- Exercise aim
Find the lines below that contain the string "right". Copy each one.

- Exercise materials
....................
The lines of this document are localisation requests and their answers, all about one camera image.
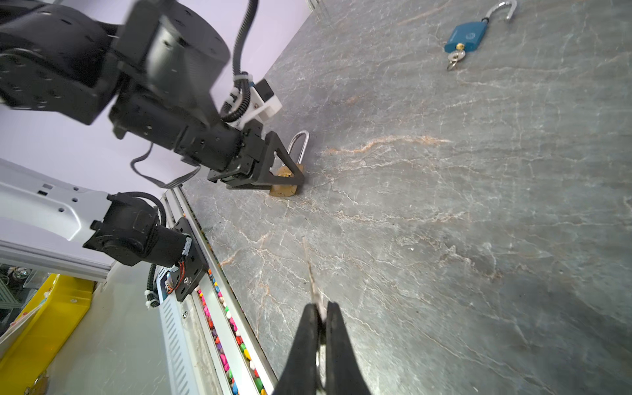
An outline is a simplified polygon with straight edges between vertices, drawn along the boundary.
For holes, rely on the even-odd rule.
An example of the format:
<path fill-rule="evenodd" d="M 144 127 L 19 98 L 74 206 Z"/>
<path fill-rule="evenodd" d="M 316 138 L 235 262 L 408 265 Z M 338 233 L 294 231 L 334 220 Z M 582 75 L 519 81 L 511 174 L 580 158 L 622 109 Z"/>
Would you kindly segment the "brass padlock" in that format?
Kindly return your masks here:
<path fill-rule="evenodd" d="M 291 139 L 289 145 L 287 146 L 287 151 L 289 154 L 291 154 L 294 149 L 295 144 L 301 138 L 303 138 L 303 145 L 301 147 L 298 160 L 296 161 L 296 165 L 298 166 L 301 172 L 304 172 L 304 165 L 302 164 L 302 161 L 304 159 L 304 154 L 305 154 L 305 151 L 310 139 L 309 132 L 307 130 L 302 130 L 299 133 L 296 133 L 296 135 Z M 294 174 L 288 166 L 282 166 L 277 171 L 276 176 L 291 178 L 294 176 Z M 275 198 L 289 198 L 289 197 L 295 196 L 298 192 L 298 189 L 299 189 L 299 186 L 294 185 L 294 184 L 273 185 L 271 187 L 269 194 Z"/>

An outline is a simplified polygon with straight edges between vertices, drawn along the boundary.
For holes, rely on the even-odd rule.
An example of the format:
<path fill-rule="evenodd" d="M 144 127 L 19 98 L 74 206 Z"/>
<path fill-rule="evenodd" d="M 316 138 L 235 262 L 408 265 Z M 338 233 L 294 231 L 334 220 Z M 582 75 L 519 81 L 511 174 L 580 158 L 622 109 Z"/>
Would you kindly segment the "blue padlock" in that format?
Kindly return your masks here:
<path fill-rule="evenodd" d="M 467 54 L 477 50 L 487 32 L 492 15 L 502 8 L 508 8 L 509 10 L 505 16 L 505 20 L 510 21 L 517 6 L 518 2 L 516 0 L 502 1 L 489 9 L 480 21 L 463 23 L 456 26 L 444 45 L 444 51 L 448 54 L 464 51 Z"/>

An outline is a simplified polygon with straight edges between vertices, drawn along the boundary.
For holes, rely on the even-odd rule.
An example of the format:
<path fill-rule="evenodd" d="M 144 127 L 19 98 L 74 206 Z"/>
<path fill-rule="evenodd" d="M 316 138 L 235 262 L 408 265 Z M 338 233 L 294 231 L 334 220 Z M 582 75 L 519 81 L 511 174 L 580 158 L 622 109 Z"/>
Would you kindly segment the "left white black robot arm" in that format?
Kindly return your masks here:
<path fill-rule="evenodd" d="M 62 1 L 97 21 L 122 24 L 135 1 Z M 224 39 L 232 53 L 243 21 L 248 1 L 180 1 L 202 16 Z M 259 1 L 252 29 L 247 37 L 242 68 L 258 81 L 265 77 L 282 51 L 310 15 L 306 1 Z M 301 127 L 273 126 L 289 110 L 281 98 L 281 83 L 265 77 L 282 103 L 281 112 L 269 129 L 282 136 L 284 143 Z M 227 98 L 232 87 L 230 62 L 212 87 L 211 95 L 217 108 Z M 33 171 L 47 174 L 77 187 L 116 194 L 142 191 L 160 197 L 162 189 L 134 174 L 131 159 L 145 153 L 149 142 L 126 134 L 118 140 L 108 115 L 111 104 L 92 125 L 84 125 L 64 115 L 50 112 L 10 110 L 1 105 L 1 159 Z M 188 173 L 192 166 L 181 161 L 171 151 L 155 146 L 148 160 L 139 166 L 141 172 L 162 181 Z M 63 253 L 87 259 L 100 266 L 113 261 L 102 253 L 82 248 L 82 243 L 70 242 L 40 228 L 1 217 L 1 240 L 41 250 Z"/>

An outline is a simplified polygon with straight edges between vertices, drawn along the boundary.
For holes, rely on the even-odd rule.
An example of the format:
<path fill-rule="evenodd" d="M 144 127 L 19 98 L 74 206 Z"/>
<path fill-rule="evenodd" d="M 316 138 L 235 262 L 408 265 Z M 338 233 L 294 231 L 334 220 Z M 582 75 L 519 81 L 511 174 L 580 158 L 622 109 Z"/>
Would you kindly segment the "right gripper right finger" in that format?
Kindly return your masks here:
<path fill-rule="evenodd" d="M 329 302 L 325 321 L 327 394 L 370 395 L 360 372 L 339 304 Z"/>

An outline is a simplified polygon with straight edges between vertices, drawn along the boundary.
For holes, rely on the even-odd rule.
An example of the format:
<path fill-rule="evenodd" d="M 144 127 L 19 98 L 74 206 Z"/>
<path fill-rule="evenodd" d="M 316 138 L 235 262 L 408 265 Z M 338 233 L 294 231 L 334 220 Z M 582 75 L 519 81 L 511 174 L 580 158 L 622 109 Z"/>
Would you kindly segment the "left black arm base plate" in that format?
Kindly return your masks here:
<path fill-rule="evenodd" d="M 190 220 L 181 217 L 174 226 L 175 230 L 183 233 L 191 240 L 188 254 L 184 258 L 184 272 L 179 270 L 175 273 L 174 284 L 176 289 L 172 292 L 179 302 L 183 302 L 186 296 L 194 292 L 202 278 L 208 274 L 209 264 L 204 254 L 204 243 L 201 243 L 199 237 L 195 234 L 195 227 L 192 226 Z"/>

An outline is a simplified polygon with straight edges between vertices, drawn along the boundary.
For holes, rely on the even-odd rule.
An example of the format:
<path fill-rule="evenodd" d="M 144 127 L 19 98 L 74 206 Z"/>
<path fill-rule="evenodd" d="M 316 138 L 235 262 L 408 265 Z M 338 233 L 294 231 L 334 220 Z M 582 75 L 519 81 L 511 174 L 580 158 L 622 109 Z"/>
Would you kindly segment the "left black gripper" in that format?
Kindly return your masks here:
<path fill-rule="evenodd" d="M 174 123 L 174 151 L 186 161 L 207 167 L 208 179 L 222 181 L 227 189 L 270 190 L 275 185 L 302 186 L 303 171 L 291 159 L 275 132 L 262 138 L 263 124 L 254 119 L 242 130 L 225 123 L 207 127 L 193 121 Z M 279 159 L 291 171 L 290 177 L 273 173 Z"/>

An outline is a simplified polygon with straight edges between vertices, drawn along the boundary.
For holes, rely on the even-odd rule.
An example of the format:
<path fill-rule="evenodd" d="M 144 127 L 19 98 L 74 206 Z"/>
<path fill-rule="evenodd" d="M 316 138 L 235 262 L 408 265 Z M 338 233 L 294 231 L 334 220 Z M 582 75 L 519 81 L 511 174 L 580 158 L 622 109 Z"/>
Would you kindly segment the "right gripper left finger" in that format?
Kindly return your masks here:
<path fill-rule="evenodd" d="M 321 320 L 314 304 L 307 304 L 294 337 L 285 368 L 274 395 L 310 394 L 319 388 L 317 352 L 320 347 Z"/>

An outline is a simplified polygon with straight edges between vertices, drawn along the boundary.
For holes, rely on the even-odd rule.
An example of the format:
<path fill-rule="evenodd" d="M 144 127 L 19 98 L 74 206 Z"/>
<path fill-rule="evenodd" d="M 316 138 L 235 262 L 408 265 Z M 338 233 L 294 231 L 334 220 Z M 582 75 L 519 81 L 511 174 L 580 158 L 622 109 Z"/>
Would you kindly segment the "small silver key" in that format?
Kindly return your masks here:
<path fill-rule="evenodd" d="M 316 281 L 314 278 L 314 271 L 313 271 L 311 262 L 308 261 L 307 265 L 308 265 L 312 304 L 314 304 L 317 309 L 320 321 L 324 323 L 327 319 L 327 308 L 324 305 L 324 299 L 323 299 L 322 293 L 316 284 Z"/>

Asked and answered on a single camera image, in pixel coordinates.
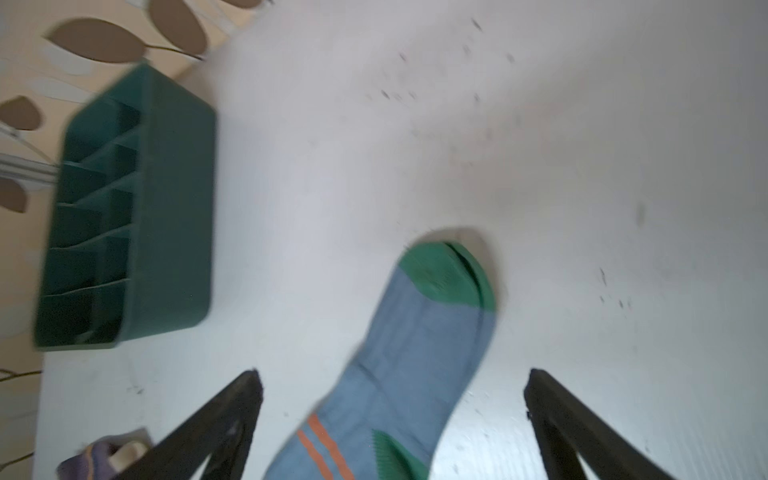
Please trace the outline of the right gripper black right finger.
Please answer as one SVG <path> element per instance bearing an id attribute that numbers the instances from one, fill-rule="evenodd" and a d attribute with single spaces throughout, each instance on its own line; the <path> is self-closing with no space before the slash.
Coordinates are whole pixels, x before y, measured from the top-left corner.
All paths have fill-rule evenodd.
<path id="1" fill-rule="evenodd" d="M 524 398 L 548 478 L 584 479 L 582 461 L 599 479 L 670 477 L 547 371 L 530 371 Z"/>

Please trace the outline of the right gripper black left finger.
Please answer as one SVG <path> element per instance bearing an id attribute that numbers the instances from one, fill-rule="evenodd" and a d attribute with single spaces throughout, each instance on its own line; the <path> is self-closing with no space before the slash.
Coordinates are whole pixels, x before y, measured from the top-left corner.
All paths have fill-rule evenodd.
<path id="1" fill-rule="evenodd" d="M 249 456 L 261 405 L 259 372 L 246 370 L 190 416 L 119 479 L 238 480 Z"/>

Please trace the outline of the purple sock beige toe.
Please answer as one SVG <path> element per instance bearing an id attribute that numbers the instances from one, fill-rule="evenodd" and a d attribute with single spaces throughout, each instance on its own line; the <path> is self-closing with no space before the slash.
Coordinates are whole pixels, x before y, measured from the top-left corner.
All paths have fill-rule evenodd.
<path id="1" fill-rule="evenodd" d="M 98 440 L 80 453 L 61 462 L 57 469 L 60 480 L 113 479 L 142 459 L 150 446 L 142 440 Z"/>

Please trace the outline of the blue grey sock green toe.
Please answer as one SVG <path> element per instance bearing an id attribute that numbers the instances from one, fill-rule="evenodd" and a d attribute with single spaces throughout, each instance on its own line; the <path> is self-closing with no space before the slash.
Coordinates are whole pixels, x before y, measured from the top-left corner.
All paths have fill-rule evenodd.
<path id="1" fill-rule="evenodd" d="M 427 478 L 495 324 L 491 284 L 469 250 L 453 241 L 412 246 L 361 347 L 266 478 Z"/>

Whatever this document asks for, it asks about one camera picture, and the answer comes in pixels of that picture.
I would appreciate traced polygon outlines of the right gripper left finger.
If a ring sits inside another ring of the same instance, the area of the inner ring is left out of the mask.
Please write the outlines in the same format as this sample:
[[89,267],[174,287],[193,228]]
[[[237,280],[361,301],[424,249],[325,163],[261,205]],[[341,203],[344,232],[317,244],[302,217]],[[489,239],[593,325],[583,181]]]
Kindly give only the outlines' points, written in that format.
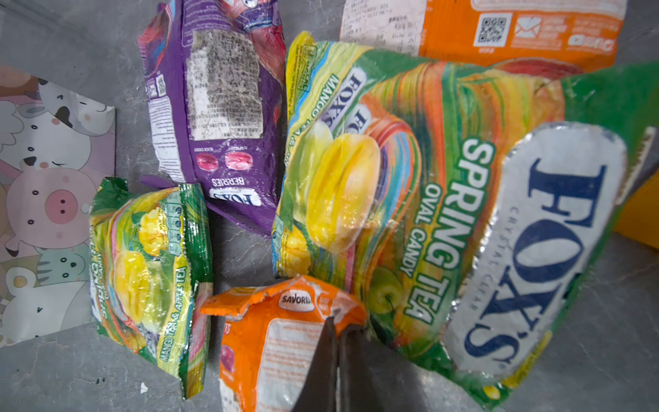
[[293,412],[336,411],[336,383],[339,362],[338,337],[333,317],[324,322],[305,384]]

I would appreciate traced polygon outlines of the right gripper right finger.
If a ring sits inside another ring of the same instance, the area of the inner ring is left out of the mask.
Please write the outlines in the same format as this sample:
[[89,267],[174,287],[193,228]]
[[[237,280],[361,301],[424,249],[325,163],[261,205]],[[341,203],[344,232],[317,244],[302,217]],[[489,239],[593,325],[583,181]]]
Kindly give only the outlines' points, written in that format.
[[338,361],[338,411],[383,411],[363,355],[366,341],[362,326],[352,324],[340,336]]

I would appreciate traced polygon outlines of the orange Savoria snack packet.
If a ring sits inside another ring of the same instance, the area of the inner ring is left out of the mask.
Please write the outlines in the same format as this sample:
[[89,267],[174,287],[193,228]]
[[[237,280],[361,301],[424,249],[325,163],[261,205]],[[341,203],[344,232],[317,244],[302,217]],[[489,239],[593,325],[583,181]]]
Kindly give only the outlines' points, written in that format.
[[364,305],[310,276],[266,287],[232,288],[207,300],[202,313],[225,319],[220,393],[225,411],[290,411],[307,380],[325,322],[337,337],[363,326]]

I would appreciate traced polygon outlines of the green Fox's mango tea bag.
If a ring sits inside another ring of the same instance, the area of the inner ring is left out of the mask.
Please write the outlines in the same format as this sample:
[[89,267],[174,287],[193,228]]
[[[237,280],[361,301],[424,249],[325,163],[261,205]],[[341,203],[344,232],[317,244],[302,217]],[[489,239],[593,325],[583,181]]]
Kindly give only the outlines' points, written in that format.
[[182,184],[142,195],[106,178],[90,216],[90,294],[98,331],[180,380],[204,389],[214,289],[202,189]]

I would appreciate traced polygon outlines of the white paper gift bag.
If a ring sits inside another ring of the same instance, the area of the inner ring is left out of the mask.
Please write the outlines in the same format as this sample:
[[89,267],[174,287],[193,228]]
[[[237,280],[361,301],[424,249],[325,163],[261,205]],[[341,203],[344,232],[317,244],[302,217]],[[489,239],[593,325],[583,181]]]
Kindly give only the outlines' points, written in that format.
....................
- Written answer
Would you kindly segment the "right gripper right finger" in that format?
Would you kindly segment the "right gripper left finger" in that format?
Please trace the outline of the right gripper black right finger.
Please trace the outline of the right gripper black left finger.
I would appreciate traced polygon outlines of the right gripper left finger.
I would appreciate traced polygon outlines of the right gripper right finger.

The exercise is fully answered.